▸ What this task involves: Only what runs from the line with "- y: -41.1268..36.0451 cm" to the end of the data should appear in the answer, exactly as written and without pictures.
___ Dataset excerpt ___
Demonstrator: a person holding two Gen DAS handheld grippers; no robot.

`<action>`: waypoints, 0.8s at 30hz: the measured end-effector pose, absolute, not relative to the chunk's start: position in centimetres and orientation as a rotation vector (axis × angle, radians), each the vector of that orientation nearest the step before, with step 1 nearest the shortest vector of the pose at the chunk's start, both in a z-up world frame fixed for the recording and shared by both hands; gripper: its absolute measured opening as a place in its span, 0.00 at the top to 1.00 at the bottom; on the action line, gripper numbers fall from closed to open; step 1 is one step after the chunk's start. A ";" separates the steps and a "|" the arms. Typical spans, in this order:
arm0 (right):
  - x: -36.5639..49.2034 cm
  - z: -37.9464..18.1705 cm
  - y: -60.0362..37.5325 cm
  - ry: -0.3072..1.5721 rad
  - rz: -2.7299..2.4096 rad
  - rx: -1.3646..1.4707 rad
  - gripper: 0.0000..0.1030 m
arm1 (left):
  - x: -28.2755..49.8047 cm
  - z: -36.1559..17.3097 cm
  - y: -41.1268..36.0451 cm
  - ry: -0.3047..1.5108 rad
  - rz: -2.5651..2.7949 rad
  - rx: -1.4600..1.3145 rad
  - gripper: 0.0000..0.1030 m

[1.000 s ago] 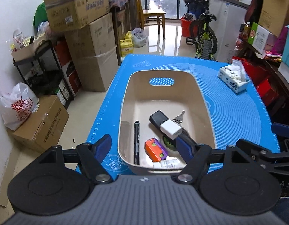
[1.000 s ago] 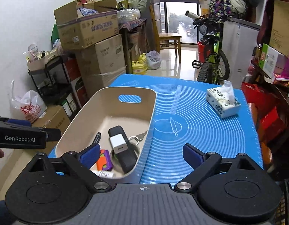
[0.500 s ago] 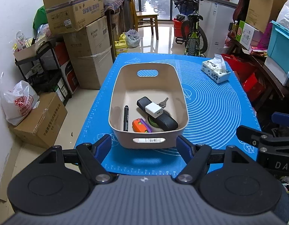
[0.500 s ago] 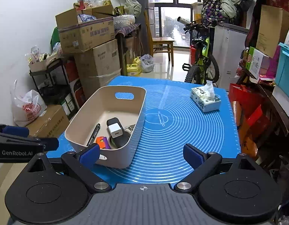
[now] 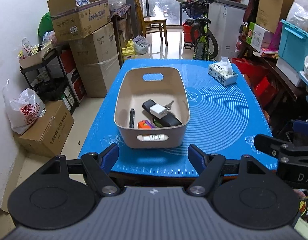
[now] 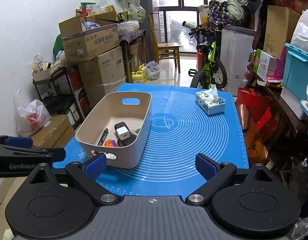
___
▸ Task result:
  - y: -41.1268..36.0451 cm
  - ry: -0.3047..1.5108 rad
  - rz: -2.5651..2.7949 rad
  - rx: -1.4600..1.3145 rad
  - gripper: 0.0000..0.1030 m

[1.000 s ago] 
[1.000 s ago] 
[0.500 s ago] 
[0.500 s ago] 
[now] 
[now] 

Work on this exercise has been completed.